___ RECORDED DATA

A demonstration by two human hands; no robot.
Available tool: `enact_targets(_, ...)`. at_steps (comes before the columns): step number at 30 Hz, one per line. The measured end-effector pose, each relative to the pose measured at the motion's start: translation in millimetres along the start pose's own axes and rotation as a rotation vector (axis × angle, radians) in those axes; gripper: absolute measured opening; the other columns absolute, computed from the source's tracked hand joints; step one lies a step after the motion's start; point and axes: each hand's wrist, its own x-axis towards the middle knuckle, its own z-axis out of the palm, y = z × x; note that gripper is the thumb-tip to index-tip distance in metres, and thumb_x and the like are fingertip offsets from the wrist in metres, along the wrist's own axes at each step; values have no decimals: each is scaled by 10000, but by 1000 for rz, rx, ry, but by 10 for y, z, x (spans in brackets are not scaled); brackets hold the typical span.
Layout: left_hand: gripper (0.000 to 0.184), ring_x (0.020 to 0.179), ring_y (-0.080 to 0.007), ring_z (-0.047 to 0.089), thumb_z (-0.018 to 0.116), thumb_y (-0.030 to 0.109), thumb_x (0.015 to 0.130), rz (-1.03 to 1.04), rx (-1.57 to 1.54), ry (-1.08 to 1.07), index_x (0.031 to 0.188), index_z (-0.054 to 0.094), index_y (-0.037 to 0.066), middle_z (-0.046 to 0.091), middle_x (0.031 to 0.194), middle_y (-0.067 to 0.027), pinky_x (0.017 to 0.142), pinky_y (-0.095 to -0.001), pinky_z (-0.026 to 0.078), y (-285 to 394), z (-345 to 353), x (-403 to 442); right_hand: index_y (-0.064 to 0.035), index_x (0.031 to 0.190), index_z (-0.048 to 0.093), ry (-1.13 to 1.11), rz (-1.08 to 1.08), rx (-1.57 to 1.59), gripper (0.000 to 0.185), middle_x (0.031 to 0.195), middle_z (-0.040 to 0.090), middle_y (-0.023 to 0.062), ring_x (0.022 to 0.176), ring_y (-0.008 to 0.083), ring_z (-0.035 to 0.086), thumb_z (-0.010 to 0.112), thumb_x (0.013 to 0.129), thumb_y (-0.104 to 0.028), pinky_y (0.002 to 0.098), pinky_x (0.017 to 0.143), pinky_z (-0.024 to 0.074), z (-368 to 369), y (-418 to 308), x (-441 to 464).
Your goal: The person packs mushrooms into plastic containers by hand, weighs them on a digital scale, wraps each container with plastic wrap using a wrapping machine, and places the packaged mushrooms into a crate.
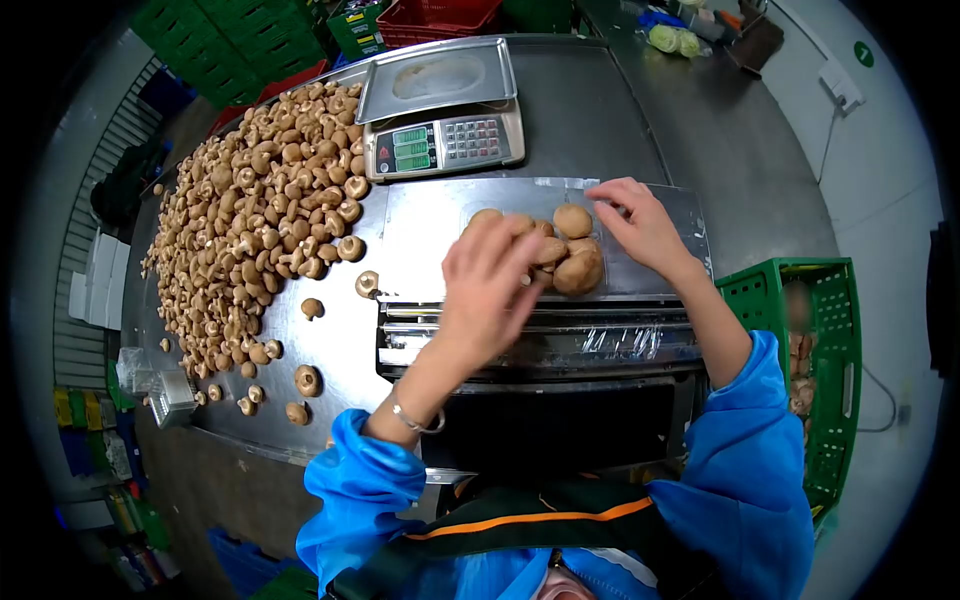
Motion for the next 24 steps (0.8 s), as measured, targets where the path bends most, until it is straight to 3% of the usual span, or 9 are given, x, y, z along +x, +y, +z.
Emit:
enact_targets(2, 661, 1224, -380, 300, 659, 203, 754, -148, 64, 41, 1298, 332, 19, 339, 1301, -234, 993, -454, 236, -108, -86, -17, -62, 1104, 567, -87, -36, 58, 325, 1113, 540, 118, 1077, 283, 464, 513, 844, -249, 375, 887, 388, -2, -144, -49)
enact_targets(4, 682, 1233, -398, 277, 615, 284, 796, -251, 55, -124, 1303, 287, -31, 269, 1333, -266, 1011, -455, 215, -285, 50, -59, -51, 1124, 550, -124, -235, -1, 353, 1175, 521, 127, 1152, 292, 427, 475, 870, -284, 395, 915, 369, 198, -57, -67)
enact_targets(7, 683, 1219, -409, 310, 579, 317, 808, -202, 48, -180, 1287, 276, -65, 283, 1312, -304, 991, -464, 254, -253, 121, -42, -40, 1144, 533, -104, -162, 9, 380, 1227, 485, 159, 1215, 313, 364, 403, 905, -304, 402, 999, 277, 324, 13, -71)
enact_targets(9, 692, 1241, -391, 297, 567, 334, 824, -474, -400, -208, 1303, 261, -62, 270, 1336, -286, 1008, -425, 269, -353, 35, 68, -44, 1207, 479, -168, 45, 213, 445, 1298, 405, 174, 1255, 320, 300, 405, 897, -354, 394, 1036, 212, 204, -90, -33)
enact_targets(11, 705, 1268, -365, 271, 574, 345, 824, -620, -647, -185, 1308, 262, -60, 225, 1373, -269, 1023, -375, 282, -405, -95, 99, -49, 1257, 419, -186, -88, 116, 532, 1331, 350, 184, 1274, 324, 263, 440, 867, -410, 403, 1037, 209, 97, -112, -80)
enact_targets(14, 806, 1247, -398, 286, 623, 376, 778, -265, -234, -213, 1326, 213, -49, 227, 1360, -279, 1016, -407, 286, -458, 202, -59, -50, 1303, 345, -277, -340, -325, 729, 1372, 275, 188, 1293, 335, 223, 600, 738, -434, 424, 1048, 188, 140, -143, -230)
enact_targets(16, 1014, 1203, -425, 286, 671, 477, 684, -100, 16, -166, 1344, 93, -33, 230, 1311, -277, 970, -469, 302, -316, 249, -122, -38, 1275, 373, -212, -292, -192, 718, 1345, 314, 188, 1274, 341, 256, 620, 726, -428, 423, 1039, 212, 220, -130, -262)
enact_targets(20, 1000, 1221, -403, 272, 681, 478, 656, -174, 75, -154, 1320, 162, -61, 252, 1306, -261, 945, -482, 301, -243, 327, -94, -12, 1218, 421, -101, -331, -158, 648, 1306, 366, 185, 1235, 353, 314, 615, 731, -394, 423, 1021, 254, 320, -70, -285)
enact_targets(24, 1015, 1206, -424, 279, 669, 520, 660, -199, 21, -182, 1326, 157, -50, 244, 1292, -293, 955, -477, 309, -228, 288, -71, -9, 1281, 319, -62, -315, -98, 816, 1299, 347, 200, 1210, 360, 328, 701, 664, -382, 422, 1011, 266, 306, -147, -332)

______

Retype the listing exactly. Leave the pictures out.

> **FINISHED TASK**
A demonstration by two human hands; no robot.
Available tool: `enact_targets(_, ...)`. at_steps (comes before the columns): step number at 30 Hz, one per line. The measured end-effector pose, each relative to the pose measured at the motion's start: translation in millimetres along the start pose's own axes and rotation as a rotation vector (axis × angle, radians) in those axes; gripper: absolute measured opening; the other columns absolute, computed from the source's tracked hand joints; step one lies a step after the motion's start; point and axes: each hand's wrist, its own x-axis towards the middle knuckle, its own z-axis out of the palm, y = z × x; note that gripper is the thumb-tip to index-tip distance in metres, and thumb_x and the like are fingertip offsets from the wrist in metres, along the wrist's own axes at each step; values have no decimals: each is scaled by 10000, but by 1000 for rz, rx, ry, but by 10 for y, z, x (spans in brackets are not scaled); brackets hold the typical span.
Layout: left_hand: gripper (0.000 to 0.184), ring_x (0.020 to 0.179), ring_y (-0.080 to 0.007), ring_z (-0.047 to 0.089), thumb_z (-0.018 to 0.116), thumb_y (-0.030 to 0.109), thumb_x (0.015 to 0.130), rz (-1.03 to 1.04), rx (-1.57 to 1.54), ry (-1.08 to 1.07), index_x (0.031 to 0.188), index_z (-0.054 to 0.094), index_y (-0.037 to 0.066), middle_z (-0.046 to 0.091), middle_x (0.031 to 0.194), middle_y (-0.067 to 0.027), pinky_x (0.017 to 0.142), pinky_y (-0.095 to -0.001), pinky_z (-0.026 to 0.078), y (-285 to 394), z (-345 to 353), x (-403 to 442); right_hand: index_y (-0.064 to 0.035), index_x (0.031 to 0.190), index_z (-0.048 to 0.093), ry (-1.13 to 1.11), rz (-1.08 to 1.08), rx (-1.57 to 1.59), gripper (0.000 to 0.185), middle_x (0.031 to 0.195), middle_z (-0.040 to 0.090), middle_y (-0.023 to 0.062), ring_x (0.022 to 0.176), ring_y (-0.008 to 0.083), ring_z (-0.035 to 0.086), thumb_z (-0.010 to 0.112), thumb_x (0.013 to 0.129), thumb_y (-0.104 to 0.028), pinky_y (0.002 to 0.098), pinky_x (0.017 to 0.143), pinky_z (-0.024 to 0.074), z (-368 to 369), y (-418 to 308), x (-441 to 464).
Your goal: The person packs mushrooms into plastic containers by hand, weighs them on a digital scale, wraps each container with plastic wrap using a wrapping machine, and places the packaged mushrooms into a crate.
Motion for the next 24 steps (0.8 s), as measured, targets where the path bends most, until it is straight to 3% of the usual span, or 9 are given, x, y, z along +x, +y, +z.
Emit:
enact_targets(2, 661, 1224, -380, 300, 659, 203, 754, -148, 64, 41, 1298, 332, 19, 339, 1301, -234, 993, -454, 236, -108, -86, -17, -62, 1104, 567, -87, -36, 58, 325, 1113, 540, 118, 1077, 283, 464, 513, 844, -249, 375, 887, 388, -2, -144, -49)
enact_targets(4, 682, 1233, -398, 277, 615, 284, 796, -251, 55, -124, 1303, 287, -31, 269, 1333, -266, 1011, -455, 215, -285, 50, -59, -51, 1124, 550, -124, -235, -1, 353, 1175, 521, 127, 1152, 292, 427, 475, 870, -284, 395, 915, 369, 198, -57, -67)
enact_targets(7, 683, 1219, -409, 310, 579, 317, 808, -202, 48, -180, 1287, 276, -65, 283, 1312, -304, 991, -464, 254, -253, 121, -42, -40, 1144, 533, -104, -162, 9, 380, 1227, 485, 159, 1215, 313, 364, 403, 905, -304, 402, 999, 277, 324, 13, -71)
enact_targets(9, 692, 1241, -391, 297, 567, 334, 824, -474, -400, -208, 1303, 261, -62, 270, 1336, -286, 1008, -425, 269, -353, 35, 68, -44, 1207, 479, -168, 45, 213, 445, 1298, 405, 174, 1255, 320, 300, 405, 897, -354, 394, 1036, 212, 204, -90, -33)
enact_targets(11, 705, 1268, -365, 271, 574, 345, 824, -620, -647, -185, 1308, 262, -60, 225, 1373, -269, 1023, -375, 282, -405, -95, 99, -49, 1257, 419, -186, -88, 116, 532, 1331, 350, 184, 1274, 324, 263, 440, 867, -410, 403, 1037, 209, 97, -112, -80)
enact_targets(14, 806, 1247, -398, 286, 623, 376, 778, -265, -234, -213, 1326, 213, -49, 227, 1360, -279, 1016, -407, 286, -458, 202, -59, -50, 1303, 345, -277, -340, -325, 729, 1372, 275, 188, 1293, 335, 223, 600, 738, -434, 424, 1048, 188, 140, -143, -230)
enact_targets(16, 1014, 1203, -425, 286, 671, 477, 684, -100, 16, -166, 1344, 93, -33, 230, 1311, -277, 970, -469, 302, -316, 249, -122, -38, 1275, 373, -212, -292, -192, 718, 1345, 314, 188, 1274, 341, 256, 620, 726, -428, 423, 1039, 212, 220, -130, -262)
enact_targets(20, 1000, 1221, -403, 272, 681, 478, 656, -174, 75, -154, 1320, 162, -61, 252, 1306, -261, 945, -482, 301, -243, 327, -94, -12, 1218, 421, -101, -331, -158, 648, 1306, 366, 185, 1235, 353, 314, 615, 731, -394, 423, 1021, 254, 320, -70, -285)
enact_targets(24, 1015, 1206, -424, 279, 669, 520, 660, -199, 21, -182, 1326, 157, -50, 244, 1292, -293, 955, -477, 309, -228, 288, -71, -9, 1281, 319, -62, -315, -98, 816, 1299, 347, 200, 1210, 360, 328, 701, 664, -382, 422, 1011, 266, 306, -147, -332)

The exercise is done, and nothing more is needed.